Witch-Hunting Still Exists
Branded as witches, over a dozen women in the tribal hinterlands of India were killed by frenzied mobs in a two-month period, reports India Today. “Scores of other women have been beaten up, tortured, paraded naked, humiliated in the most bestial fashion and driven out of their villages.” The outbreak began with religious processions that went from village to village. This practice led to a social reform movement and a reduction in crime. But then some of the women in the processions became “possessed” and began identifying certain villagers as witches responsible for local problems. Failure to pass a “test” of innocence, such as resurrecting a dead person if accused of killing someone, meant instant retribution. Belief in witchcraft is said to be the root cause and, according to one anthropologist, “stems from an urge in tribal societies to harness the supernatural, to have power against the evil eye, power to achieve their desired goals and power to enforce their will on others.”
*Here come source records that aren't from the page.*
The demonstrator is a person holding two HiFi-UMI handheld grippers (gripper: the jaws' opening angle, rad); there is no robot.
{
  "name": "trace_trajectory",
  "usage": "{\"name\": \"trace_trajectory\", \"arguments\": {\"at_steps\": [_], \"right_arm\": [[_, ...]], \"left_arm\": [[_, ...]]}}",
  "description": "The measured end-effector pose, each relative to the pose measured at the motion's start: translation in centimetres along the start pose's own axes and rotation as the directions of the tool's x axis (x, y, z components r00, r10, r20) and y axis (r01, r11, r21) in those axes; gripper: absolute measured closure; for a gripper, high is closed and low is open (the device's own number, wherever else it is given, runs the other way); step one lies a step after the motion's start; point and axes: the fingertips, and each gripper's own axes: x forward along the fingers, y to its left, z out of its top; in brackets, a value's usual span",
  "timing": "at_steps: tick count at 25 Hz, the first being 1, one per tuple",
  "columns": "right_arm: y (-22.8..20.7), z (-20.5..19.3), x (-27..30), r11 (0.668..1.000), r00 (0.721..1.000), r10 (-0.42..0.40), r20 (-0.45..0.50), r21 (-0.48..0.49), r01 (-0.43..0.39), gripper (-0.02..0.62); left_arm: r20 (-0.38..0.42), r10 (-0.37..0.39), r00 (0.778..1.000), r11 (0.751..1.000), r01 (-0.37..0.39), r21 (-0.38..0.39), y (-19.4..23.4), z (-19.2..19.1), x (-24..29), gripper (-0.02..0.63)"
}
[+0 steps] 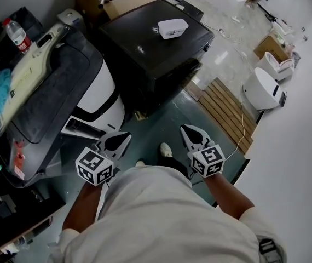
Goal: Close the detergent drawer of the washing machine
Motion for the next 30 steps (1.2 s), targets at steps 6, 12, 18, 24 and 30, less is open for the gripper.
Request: {"name": "trace_trajectory", "arguments": {"at_steps": [6, 12, 18, 24, 30], "right_arm": [[2.2, -0.2, -1.8, 0.999, 1.000, 0.026, -0.012, -0.024, -0.027, 0.586], [3.2, 0.0, -2.1, 0.999, 0.999, 0.037, -0.003, -0.025, -0.038, 0.586], [4.3, 0.4, -2.3, 0.997, 0.998, 0.060, 0.002, -0.056, -0.059, 0.586], [4.5, 0.3, -2.8, 0.996, 0.998, 0.056, 0.017, -0.070, -0.055, 0.587], [4.3, -0.2, -3.5, 0.997, 0.999, 0.045, 0.024, -0.056, -0.043, 0.590]], "left_arm": [[-0.010, -0.025, 1.000, 0.999, 0.025, 0.025, -0.8, -0.3, -1.0, 0.609], [-0.011, -0.025, 1.000, 0.999, 0.026, 0.026, -1.4, -0.8, -2.2, 0.609], [-0.008, -0.023, 1.000, 1.000, 0.023, 0.016, -1.9, -1.3, -2.7, 0.609], [-0.012, -0.022, 1.000, 1.000, 0.022, 0.011, -2.2, -1.9, -2.9, 0.609], [-0.020, -0.037, 0.999, 0.999, 0.037, 0.012, -2.9, -2.1, -2.4, 0.609]]}}
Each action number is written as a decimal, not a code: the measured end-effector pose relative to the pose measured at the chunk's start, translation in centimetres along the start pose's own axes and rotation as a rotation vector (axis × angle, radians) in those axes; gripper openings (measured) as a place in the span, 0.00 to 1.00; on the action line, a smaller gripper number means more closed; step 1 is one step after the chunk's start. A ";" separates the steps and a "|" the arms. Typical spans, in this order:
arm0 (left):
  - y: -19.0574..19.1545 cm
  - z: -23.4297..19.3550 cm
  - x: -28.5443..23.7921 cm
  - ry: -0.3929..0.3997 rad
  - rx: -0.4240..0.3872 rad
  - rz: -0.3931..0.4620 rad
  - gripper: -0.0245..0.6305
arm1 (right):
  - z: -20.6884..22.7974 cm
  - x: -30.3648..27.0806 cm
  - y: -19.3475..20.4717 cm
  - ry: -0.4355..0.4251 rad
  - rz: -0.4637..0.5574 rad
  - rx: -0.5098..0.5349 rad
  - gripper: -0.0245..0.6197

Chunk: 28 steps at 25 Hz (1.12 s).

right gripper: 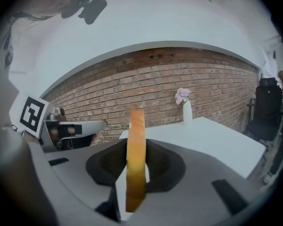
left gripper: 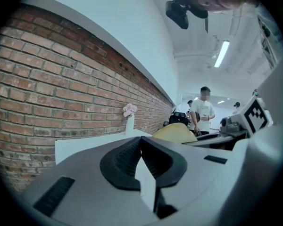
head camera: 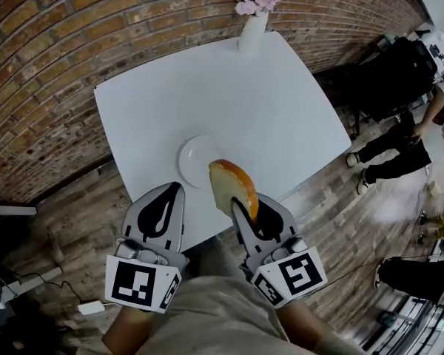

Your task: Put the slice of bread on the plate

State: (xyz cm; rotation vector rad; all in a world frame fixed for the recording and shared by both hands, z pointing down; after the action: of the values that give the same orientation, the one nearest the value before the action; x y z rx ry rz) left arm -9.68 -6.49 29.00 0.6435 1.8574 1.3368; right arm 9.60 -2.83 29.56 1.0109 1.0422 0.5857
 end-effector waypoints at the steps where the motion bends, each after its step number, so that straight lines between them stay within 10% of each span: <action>1: 0.3 -0.1 -0.3 0.000 0.000 -0.005 0.05 | 0.1 -0.6 0.3 -0.007 -0.007 0.015 0.19; 28: 2.2 -1.7 -2.4 -0.047 0.006 -0.106 0.05 | 2.1 -10.8 3.9 -0.143 -0.132 0.025 0.19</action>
State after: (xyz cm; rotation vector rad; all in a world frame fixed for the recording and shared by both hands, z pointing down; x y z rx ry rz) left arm -9.71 -8.53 32.04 0.5667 1.8324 1.2387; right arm 7.22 -10.62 37.91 0.9836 0.9829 0.3880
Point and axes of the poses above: the fingertips, and each gripper's own axes: x backward along the fingers, z to its right, y out of its underside, the point moved 9 cm from there along x, backward along the fingers, and after that the axes turned 6 degrees about -z, right-handed, at the moved point
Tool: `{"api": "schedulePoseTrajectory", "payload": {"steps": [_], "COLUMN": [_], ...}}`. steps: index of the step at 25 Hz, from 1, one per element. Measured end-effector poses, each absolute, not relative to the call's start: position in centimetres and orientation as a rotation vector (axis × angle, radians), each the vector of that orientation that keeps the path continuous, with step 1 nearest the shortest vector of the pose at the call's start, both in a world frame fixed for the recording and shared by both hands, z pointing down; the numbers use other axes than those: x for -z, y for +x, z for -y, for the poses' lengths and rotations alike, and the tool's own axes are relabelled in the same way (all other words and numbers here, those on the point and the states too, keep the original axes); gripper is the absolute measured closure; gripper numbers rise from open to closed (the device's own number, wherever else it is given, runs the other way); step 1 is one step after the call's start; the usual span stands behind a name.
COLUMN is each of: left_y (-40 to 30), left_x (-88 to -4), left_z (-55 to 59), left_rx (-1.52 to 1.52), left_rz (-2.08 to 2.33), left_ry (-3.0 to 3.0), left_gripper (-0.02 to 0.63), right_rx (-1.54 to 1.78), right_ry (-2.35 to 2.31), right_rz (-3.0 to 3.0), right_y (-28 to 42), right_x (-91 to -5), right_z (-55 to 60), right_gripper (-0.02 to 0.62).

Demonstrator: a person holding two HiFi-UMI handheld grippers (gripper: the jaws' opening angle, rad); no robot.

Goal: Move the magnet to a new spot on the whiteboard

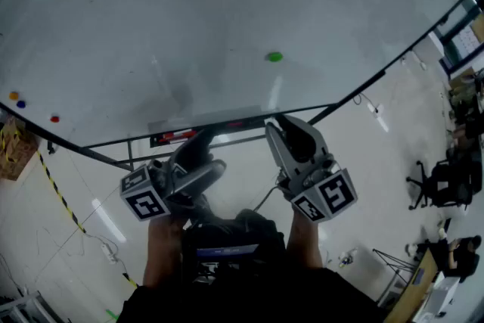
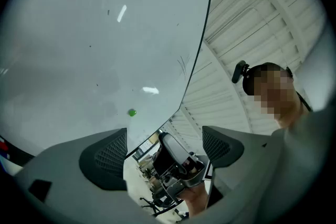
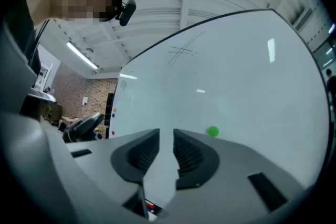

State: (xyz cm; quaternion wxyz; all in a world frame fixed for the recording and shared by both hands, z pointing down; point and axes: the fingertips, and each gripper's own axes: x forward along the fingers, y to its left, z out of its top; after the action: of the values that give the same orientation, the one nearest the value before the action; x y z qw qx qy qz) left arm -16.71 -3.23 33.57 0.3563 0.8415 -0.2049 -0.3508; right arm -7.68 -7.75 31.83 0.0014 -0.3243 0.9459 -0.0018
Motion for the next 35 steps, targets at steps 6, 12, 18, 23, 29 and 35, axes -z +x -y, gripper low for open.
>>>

Putting the Blame on Caffeine
Heavy coffee drinkers who abruptly quit their habit frequently complain of headaches, depression, fatigue, anxiety, and even muscle pain, nausea, and vomiting. Now, researchers at Johns Hopkins University have found that these symptoms also occur in individuals who consume just a cup or two of coffee or tea daily, or a couple of cans of soft drinks that contain caffeine, and who go without it for two days. Withdrawal effects may be so severe that they may feel they must see a doctor. Victims can be those away from the office coffee machine on weekends, people who switch to decaffeinated sodas, or patients who must fast before an operation. Doctors are advised to take a caffeine history of patients who complain of headaches and other symptoms that fit the caffeine-withdrawal profile. Those who wish to cut down on their caffeine intake are advised to do so gradually. The study also raised the question of whether caffeine, and therefore coffee, should be classified as a physically addictive drug.